背景:前一段时间有任务,需要使用xgboost4j重构公司里面的预测模型代码。然后就是各种开工,搞了一段时间后把自己遇到的问题回顾下。
结论:
1.xgboost4j针对不同的环境差异很大。有linux,mac和windows。因为涉及到编译源码,所以困难重重。
最简单的用法莫过于maven方式导入xgboost4j,但是这种方法只能在linux开发环境。如果用windows决定有问题;
2.xgboost4j和spark版本依赖性很大。
目前最新的xgboost是0.81版本,常用的还有0.8和0.72,但是这些比较常用的版本最少需要spark2.3及以上,就因为这个问题,在测试集群上各种报错。
xgboost4j 0.72,0.8,0.81 spark 2.3及以上
xgboost4j 0.72 spark2.0及以上
3.放几个在本地可以完美运行的例子
代码1:
import java.io.{File, FileInputStream, InputStream}
import ml.dmlc.xgboost4j.scala.{DMatrix, XGBoost}
/**
* 这个版本是scala版本
* 可运行的例子
* 使用数据集 agaricus.txt.train和agaricus.txt.test LabeledPoint格式
*/
object myPredictTest {
def main(args: Array[String]): Unit = {
val input_path = args(0)
val path = input_path + "/data/agaricus.txt.train"
val testpath = input_path + "/data/agaricus.txt.test"
val ins: InputStream = new FileInputStream(new File(path))
val dpath = new File(path)
val dpathTest = new File(testpath)
val trainDatas = new DMatrix(dpath.getPath)

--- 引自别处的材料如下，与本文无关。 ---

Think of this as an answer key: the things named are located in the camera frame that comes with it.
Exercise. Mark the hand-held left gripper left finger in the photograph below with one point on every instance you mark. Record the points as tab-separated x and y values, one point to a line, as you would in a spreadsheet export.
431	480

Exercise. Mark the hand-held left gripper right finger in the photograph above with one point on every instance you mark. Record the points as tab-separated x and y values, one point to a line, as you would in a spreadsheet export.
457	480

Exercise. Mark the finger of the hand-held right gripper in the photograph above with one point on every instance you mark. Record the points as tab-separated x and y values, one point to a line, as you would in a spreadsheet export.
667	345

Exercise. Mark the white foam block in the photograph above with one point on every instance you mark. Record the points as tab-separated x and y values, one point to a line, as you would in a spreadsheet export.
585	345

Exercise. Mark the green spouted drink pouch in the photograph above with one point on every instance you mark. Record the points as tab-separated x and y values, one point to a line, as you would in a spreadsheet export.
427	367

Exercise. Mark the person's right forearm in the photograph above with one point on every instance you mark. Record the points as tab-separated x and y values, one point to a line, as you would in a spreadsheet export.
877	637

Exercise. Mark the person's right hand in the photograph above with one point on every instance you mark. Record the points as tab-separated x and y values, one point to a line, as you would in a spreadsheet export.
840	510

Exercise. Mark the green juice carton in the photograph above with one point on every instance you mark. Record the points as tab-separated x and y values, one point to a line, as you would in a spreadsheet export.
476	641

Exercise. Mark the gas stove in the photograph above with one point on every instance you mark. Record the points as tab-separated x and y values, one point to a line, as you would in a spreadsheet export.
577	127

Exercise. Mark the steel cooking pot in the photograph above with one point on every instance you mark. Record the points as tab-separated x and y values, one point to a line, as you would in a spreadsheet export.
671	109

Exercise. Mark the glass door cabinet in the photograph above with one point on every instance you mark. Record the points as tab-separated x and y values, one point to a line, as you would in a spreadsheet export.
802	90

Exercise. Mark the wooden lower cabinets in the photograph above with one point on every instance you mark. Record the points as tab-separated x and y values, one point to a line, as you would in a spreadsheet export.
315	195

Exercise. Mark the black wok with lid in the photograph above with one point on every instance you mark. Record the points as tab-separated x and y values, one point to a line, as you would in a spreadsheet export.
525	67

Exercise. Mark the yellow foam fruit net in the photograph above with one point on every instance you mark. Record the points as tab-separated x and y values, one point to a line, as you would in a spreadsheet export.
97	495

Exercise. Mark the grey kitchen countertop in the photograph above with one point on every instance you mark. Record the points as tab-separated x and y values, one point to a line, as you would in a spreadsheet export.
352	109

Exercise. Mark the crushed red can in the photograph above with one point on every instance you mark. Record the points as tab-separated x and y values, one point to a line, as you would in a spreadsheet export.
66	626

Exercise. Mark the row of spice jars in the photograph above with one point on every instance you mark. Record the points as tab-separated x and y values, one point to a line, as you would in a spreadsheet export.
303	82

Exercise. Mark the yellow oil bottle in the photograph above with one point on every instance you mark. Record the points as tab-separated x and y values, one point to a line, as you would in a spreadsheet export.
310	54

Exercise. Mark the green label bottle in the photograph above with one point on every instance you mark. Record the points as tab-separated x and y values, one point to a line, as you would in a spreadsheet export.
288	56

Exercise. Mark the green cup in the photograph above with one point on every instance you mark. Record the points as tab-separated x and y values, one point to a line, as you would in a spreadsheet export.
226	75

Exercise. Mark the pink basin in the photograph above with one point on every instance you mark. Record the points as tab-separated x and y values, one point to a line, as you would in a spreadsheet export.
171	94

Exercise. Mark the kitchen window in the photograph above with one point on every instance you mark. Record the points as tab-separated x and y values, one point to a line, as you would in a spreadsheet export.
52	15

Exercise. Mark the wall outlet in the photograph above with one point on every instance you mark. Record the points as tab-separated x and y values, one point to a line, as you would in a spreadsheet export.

val testDatas = new DMatrix(dpathTest.getPath)
val paramMap = List(
"eta" -> 0.6,
"max_depth" -> 3,
"objective" -> "binary:logistic"
).toMap
val round = 2
val model = XGBoost.train(trainDatas, paramMap, round)
val predictTrain = model.predict(testDatas)
val res = predictTrain.zip(testDatas.getLabel).map(
key => {
if (key._1(0) >= 0.5) {
//println(1.0,key._2)
key._2.toDouble - 1.0
} else {
key._2.toDouble - 0.0
}
}
)
val flsize = res.count(key => key.toInt == 0)
println(flsize)
val pre = flsize / 1611.toDouble
println("auc " + pre)
}
}
代码2:
import org.apache.log4j.{Level, Logger}
import org.apache.spark.{SparkConf, SparkContext}
import ml.dmlc.xgboost4j.scala.spark.XGBoost
import org.apache.spark.sql.{Row, SparkSession}
import org.apache.spark.mllib.util.MLUtils
import org.apache.spark.ml.feature.LabeledPoint
import org.apache.spark.ml.linalg.Vectors
import org.apache.spark.mllib.regression
import org.apache.spark.rdd.RDD
object myTest {
/**
* 使用rdd接口方式运行xgboost
* 使用数据集 agaricus.txt.train和agaricus.txt.test LabeledPoint格式
*/
def main(args: Array[String]): Unit = {
Logger.getLogger("org.apache.spark").setLevel(Level.ERROR)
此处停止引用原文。